We ended up using Google Sheets as the primary tool. We used dual monitors to ensure that the person creating the dataset can easily see the scanned page as well as the spreadsheet.
For the historic prison data, our first major step toward thinking of our collections as data, we were lucky to have two talented and devoted volunteers: Kristina Frey and Michelle Ziogas. Kristina assisted in the early stages of the project, and Michelle did the majority of the dataset work.
4. Share the docs
an assortment of formal documentation (personas, use cases, functional requirements), workflows, and code you have that supports the implementation
We don’t currently have any documentation, though we expect to create some during future projects.
5. Understanding use
discrete discussion of how you approach understanding use (e.g. library use, research use, pedagogical use, creative use, etc.) - discussion of exemplary use is also encouraged
We understand the use of our data primarily anecdotally. We think of our datasets as a means of identifying new institutional partners and collaborators. We monitor the use of our data via these partners. For example, we created the historic prison dataset from material in our library related to Eastern State Penitentiary. As we did this, we contacted the staff of the Eastern State Historic Site, and this has flourished into a fruitful partnership. Researchers come to our data through them, through our digital repository, and through the various third-party services we use to host our data. Several of these researchers have contacted us to offer their own data, to discuss additional projects, to show what they’re building, and to offer corrections. This has been our principal measure of success.
We do maintain some metrics. The Magazine for Early American Datasets records the number of times datasets are downloaded. We also have a count of how many people download from our digital repository. These are helpful and appreciated. However, the motivation continues to be the new connections we make with individuals.
6. Who supports use
discrete discussion of the people, services, and programs that support use of the data (e.g. digital scholarship services, instruction services, subject area liaisons, etc.)
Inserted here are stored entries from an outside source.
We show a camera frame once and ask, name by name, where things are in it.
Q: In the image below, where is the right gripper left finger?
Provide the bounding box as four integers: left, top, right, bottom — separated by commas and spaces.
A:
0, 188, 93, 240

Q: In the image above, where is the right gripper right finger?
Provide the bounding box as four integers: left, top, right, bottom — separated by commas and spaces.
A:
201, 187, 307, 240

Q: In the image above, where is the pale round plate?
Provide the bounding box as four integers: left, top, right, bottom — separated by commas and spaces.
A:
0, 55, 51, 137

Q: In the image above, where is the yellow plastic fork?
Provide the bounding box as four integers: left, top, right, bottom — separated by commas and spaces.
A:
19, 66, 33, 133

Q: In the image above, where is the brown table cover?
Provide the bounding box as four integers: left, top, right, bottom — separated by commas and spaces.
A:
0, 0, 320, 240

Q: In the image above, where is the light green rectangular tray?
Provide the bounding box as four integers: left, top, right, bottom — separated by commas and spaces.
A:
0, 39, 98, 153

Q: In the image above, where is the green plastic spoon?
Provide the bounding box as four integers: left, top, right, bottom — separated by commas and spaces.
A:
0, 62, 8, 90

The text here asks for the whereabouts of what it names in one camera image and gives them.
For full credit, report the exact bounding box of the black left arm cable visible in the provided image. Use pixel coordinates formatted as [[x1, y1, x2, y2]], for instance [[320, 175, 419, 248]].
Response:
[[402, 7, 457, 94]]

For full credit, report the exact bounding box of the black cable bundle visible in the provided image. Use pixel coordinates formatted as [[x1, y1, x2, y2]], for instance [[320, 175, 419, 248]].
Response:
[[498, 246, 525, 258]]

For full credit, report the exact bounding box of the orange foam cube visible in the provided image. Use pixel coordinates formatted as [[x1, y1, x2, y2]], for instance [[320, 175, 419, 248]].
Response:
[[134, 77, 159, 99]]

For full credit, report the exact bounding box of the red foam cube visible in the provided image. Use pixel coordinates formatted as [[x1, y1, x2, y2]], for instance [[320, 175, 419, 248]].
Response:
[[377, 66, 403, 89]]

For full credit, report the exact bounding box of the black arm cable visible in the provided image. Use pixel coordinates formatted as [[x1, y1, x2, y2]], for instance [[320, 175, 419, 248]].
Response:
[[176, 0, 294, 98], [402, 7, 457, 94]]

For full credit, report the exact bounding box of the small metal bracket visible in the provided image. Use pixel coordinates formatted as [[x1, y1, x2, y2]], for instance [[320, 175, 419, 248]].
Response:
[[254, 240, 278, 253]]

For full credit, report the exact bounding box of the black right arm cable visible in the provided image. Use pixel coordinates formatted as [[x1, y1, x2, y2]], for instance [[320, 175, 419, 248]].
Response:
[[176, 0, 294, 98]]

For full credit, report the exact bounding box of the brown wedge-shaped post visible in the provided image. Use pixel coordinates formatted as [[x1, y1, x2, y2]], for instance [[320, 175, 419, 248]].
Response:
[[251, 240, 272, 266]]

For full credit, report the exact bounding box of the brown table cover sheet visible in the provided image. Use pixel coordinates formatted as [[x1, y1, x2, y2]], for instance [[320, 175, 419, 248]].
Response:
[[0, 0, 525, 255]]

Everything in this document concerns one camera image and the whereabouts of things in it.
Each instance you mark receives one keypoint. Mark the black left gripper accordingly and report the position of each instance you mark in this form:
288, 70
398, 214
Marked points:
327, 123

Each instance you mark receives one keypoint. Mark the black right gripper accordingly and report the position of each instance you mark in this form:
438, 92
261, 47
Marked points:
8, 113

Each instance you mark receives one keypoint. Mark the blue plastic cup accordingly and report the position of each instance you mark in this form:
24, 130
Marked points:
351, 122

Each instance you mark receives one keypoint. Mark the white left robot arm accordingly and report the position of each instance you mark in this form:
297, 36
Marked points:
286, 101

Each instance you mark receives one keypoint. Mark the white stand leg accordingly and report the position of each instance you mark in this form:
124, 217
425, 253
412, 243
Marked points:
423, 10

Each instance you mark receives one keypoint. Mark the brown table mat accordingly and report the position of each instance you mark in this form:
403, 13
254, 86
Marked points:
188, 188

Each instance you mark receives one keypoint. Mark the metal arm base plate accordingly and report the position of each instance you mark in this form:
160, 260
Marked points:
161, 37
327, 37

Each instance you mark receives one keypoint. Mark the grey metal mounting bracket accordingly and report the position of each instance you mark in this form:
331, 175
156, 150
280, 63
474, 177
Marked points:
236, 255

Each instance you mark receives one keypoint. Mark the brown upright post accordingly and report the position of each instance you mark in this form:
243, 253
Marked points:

7. Things people should know
distilled things that people should know if they are thinking about pursuing similar work
When discussing this with people at libraries similar to my own, I tend to focus on the following:
- Datasets are easy to create. All you need to get started as a spreadsheet and something to transcribe.
- Material is easy to identify. We look for material that will work well as spreadsheets. Ledgers, printed forms, tallies, account books, are all examples due to their recognizable and repeatable format.
- Datasets are useful. You can save researchers’ time by removing the challenge of reading handwritten notes; you can put material in a format that makes it easy to map; the material can sorted, searched and filtered; you can promote the mission of your library.
- Datasets need to be managed: Mistakes will slide in, and researchers will point them out; editorial decisions will need to made, even in the most straight-forward-looking material.
8. Whats next
you have something in place. whats next and why?
Our flagship project to date – historic prison data – has gotten some positive attention, and we’re eager to keep moving. We’ll be hosting a digital humanities fellow to focus specifically on using the historic prison data. He’ll be exploring various types of visualizations and analysis. We also hope to build a number of tutorials to encourage others to use the data for their own projects.
Additionally, we’re working on two other open data projects. One involves a post office book kept by Benjamin Franklin during his tenure as Postmaster of Philadelphia. The other will involve a record of indentured individuals arriving in Philadelphia during the years of 1771-1773. Both of these projects will have academic advisory committees to help us strategize use cases and promote the data.